[What you will do]
Repeat the listing below word for word, minus the pictures.

────────

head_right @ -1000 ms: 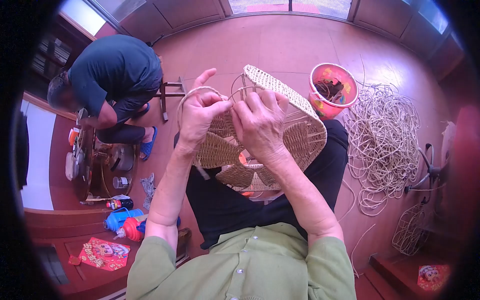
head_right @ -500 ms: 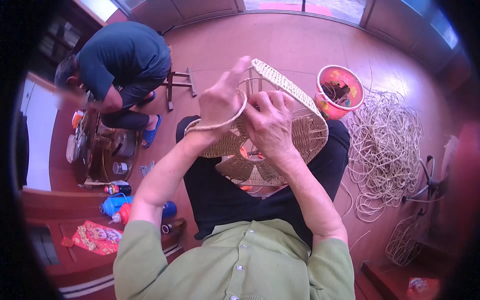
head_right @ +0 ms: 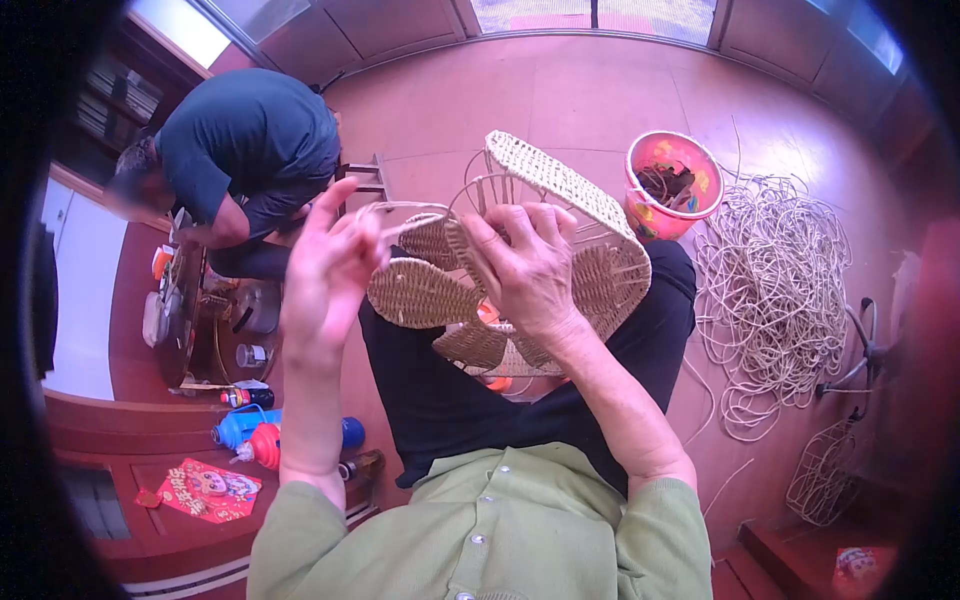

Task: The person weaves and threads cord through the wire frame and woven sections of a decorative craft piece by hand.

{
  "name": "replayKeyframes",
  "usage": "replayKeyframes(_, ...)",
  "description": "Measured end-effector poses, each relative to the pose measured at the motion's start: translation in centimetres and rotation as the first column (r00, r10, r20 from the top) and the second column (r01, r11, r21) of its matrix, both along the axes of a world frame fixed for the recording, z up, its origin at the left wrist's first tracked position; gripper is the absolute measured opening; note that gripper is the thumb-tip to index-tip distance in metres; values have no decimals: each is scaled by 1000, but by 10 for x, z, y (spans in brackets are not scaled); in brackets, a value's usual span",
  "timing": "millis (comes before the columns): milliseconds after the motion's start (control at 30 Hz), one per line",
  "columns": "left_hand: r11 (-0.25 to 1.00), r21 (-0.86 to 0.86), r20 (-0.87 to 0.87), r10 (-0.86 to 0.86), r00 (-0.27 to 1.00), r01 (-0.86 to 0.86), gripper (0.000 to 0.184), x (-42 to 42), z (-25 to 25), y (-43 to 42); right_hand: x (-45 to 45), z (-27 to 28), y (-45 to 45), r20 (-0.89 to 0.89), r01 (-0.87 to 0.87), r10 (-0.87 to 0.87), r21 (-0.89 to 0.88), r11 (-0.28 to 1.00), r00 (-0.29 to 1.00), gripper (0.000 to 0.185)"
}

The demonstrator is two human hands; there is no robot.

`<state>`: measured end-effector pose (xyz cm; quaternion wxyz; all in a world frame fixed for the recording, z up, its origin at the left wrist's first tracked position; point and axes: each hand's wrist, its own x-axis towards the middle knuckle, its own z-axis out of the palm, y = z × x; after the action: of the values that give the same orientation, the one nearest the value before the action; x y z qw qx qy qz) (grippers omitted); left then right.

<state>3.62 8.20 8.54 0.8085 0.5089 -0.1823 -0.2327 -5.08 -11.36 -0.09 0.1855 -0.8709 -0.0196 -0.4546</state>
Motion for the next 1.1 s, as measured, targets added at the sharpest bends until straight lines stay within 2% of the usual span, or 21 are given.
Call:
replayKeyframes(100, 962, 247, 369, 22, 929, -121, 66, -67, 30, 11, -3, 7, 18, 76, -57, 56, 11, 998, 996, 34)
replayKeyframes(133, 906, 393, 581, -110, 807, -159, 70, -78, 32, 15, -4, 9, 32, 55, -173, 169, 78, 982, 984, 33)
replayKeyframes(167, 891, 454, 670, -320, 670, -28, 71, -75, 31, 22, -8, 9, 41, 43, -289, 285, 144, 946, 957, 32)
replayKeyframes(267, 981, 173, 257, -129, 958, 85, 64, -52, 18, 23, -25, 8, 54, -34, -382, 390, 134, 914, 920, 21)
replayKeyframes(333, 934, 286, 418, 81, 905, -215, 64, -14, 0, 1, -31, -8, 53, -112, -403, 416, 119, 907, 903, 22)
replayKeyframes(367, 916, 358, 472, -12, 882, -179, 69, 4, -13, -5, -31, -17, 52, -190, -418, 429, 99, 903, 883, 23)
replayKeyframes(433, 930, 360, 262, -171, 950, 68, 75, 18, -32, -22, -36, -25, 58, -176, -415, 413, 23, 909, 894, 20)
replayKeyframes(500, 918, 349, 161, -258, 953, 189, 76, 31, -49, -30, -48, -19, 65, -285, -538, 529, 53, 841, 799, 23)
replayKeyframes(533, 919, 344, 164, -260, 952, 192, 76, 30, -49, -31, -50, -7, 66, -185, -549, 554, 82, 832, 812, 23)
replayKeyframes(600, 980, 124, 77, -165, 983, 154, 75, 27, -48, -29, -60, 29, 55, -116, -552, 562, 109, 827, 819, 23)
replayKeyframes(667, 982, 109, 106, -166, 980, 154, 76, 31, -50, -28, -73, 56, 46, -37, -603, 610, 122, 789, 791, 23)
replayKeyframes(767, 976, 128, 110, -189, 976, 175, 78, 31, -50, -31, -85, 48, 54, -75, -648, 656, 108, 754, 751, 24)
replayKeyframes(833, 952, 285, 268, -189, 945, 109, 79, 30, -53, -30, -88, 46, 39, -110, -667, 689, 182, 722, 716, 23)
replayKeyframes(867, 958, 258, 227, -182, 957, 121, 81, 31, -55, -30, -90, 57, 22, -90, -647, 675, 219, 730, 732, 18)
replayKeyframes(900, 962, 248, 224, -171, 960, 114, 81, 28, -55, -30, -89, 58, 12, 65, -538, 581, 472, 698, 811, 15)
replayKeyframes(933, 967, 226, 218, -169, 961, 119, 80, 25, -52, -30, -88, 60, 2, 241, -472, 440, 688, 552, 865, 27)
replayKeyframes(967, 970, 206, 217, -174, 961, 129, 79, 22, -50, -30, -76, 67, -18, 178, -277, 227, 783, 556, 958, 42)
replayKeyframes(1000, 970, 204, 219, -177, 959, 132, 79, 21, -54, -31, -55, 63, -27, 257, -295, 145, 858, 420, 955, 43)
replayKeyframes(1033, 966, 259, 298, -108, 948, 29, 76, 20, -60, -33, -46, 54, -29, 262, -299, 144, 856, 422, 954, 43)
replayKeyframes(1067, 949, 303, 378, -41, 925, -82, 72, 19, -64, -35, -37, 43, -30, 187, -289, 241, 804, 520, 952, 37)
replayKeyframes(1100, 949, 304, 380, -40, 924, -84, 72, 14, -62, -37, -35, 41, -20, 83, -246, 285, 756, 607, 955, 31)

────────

[Response area]
head_right @ -1000 ms: 
head_right @ -500 ms: 
head_right @ +0 ms: 

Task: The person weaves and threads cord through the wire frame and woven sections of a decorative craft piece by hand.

{
  "name": "replayKeyframes",
  "usage": "replayKeyframes(_, ...)",
  "description": "Measured end-effector poses, each relative to the pose measured at the motion's start: translation in centimetres and rotation as the first column (r00, r10, r20 from the top) and the second column (r01, r11, r21) of its matrix, both along the axes of a world frame fixed for the recording, z up, its origin at the left wrist's first tracked position; gripper is the absolute measured opening; note that gripper is the thumb-tip to index-tip distance in metres; values have no decimals: each is scaled by 1000, but by 10 for x, z, y (spans in brackets are not scaled); in brackets, a value's usual span",
  "timing": "millis (comes before the columns): milliseconds after the motion's start (control at 30 Hz), one per line",
  "columns": "left_hand: r11 (-0.25 to 1.00), r21 (-0.86 to 0.86), r20 (-0.87 to 0.87), r10 (-0.86 to 0.86), r00 (-0.27 to 1.00), r01 (-0.86 to 0.86), gripper (0.000 to 0.184), x (-42 to 42), z (-25 to 25), y (-43 to 42); right_hand: x (-45 to 45), z (-27 to 28), y (-45 to 45), r20 (-0.89 to 0.89), r01 (-0.87 to 0.87), r10 (-0.87 to 0.87), r21 (-0.89 to 0.88), r11 (-0.28 to 1.00), r00 (-0.29 to 1.00), gripper (0.000 to 0.185)"
}

The demonstrator is two human hands; there is no robot.

`<state>`: measured end-effector pose (xyz cm; quaternion wxyz; all in a world frame fixed for the recording, z up, its origin at the left wrist's first tracked position; point and axes: each hand's wrist, its own x-axis towards the middle knuckle, its own z-axis out of the palm, y = z × x; after the action: of the values that give the same orientation, the one nearest the value before the action; x y z qw qx qy qz) (grippers omitted); left then right.

<state>3.62 8.20 8.54 0.8085 0.5089 -0.1823 -0.2327 -5.08 -11.36 -0.09 0.1855 -0.8709 -0.0196 -0.4546</state>
Motion for the next 1.1 s, as measured, targets added at the sharpest bends until straight lines stay within 2% of the usual span, or 21 are given.
Call:
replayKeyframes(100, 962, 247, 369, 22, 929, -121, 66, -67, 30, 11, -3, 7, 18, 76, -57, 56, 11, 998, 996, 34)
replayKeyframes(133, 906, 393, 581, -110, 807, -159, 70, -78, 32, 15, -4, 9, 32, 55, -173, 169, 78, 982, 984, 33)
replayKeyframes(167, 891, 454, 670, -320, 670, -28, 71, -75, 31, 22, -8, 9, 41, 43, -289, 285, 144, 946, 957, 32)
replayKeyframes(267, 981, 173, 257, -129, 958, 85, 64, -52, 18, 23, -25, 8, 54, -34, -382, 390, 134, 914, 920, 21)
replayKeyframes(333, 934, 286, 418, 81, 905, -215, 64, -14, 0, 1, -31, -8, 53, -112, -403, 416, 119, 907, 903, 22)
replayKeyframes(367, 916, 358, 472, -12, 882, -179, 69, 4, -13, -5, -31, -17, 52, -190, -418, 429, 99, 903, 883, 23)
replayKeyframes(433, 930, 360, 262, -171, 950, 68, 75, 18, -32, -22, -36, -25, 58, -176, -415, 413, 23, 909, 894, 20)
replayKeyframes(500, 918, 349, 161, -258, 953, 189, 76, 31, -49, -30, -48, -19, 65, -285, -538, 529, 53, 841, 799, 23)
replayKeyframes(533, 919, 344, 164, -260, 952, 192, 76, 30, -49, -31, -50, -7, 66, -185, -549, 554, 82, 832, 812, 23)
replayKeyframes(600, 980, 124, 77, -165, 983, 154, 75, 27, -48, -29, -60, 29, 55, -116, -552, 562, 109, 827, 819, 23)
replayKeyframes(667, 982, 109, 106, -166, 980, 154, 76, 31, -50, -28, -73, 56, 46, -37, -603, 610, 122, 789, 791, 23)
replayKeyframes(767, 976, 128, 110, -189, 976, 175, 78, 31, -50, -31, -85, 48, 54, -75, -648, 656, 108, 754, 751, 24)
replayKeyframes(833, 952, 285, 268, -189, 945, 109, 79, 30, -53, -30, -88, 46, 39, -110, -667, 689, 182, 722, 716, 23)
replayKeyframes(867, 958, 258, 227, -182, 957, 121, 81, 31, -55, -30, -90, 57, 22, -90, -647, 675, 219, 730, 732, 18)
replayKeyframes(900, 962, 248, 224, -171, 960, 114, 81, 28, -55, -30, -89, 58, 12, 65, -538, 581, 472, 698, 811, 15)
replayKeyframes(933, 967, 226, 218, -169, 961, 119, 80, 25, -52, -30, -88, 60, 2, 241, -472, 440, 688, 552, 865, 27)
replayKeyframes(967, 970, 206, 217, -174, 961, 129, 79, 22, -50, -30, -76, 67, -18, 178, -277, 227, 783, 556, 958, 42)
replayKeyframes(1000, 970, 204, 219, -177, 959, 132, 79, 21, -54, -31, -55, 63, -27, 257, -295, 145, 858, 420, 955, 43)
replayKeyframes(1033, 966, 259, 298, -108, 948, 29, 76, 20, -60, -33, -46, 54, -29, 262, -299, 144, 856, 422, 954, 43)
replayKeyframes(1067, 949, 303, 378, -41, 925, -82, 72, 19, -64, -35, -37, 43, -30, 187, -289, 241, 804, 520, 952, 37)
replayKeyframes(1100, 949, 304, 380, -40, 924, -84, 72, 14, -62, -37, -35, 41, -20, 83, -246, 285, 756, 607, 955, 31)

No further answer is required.